After Yi Songgye's successful rebellion against King U of Goryeo, Sungunmanhobu forces supported Yi and purged Yi's political opponents in Gaegyeong, Goryeo's capital. Due to the unchecked growth of Sungunmanhobu's power, court officials urged Taejong to abolish the office. Notwithstanding, Taejong strengthened it and renamed it Uiyongsungeumsa. Later, Taejong reformed Uiyongsungeumsa, renaming it Ŭigŭmbu and making it purely a law enforcement body, rid of military functions, that dealt with special crimes of treason, lèse-majesté, and violations of Confucian principles, such as adultery or impiety.

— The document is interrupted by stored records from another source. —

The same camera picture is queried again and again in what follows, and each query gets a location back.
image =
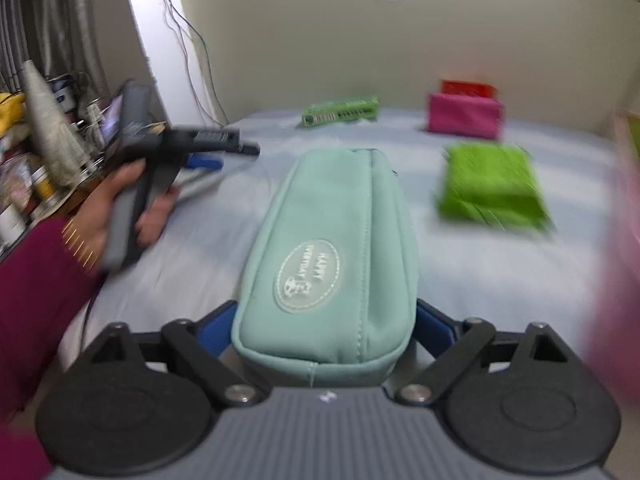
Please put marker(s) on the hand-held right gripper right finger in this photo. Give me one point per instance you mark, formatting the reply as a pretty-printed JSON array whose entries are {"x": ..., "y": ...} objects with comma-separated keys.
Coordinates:
[{"x": 434, "y": 327}]

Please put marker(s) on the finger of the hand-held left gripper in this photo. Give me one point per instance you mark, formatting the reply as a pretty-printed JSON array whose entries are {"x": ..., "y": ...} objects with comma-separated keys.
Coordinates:
[
  {"x": 248, "y": 149},
  {"x": 205, "y": 162}
]

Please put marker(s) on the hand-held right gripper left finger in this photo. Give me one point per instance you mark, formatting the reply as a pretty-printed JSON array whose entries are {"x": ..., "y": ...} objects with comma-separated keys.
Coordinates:
[{"x": 219, "y": 327}]

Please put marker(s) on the teal pencil pouch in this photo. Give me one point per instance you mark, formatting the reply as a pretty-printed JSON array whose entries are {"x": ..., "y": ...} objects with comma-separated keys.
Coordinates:
[{"x": 325, "y": 210}]

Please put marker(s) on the pink pouch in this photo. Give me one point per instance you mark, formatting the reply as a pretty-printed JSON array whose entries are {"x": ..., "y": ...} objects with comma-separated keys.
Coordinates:
[{"x": 465, "y": 115}]

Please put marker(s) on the person's left forearm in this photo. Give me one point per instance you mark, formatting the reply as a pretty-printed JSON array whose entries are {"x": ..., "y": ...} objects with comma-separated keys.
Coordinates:
[{"x": 35, "y": 310}]

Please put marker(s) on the person's left hand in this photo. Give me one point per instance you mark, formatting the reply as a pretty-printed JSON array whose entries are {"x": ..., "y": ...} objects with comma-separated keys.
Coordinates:
[{"x": 97, "y": 210}]

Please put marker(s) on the striped bed sheet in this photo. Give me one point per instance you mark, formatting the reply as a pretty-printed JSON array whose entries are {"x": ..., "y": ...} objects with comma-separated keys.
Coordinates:
[{"x": 200, "y": 240}]

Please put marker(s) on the grey thread cone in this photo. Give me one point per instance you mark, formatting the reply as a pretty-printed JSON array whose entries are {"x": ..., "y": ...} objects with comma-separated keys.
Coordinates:
[{"x": 47, "y": 120}]

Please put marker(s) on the green printed packet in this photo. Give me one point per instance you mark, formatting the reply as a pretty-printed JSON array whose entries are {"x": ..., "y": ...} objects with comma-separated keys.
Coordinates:
[{"x": 340, "y": 110}]

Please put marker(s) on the grey curtain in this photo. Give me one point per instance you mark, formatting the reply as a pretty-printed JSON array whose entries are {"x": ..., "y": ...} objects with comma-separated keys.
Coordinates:
[{"x": 55, "y": 20}]

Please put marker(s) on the gold bangles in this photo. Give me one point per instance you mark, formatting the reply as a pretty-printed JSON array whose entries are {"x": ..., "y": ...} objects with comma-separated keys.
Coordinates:
[{"x": 80, "y": 245}]

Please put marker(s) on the green pouch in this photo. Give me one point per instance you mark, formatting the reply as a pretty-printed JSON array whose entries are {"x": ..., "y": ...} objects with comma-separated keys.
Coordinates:
[{"x": 492, "y": 185}]

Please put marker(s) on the red box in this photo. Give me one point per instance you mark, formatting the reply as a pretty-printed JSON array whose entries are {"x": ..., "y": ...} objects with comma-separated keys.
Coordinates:
[{"x": 467, "y": 87}]

The system of the office changed several times throughout the Joseon Dynasty. In 1414 when Taejong reformed its predecessor and renamed the office to Ŭigŭmbu, the office was separated from its parent organization. According to Taejong's reforms, four officials were to run Ŭigŭmbu, but the number of officials was not consistent. There was no established tenure for the officials, and the king customarily appointed officials on a case-by-case basis. According to Gyeongguk daejeon, Joseon's national code of law, the codification of which was started by Sejo and completed by Seongjong, about 200 officials were responsible for handling judicial matters.

In 1894, Gojong of the Korean Empire changed the name to Ŭigŭmsa and designated it as the sole authority for all judicial cases within Hanyang, thereby prohibiting other executive branches from arbitrarily hearing cases. Following the Kabo Reform, the office was renamed the High Court and then in 1899, P'yŏngniwŏn.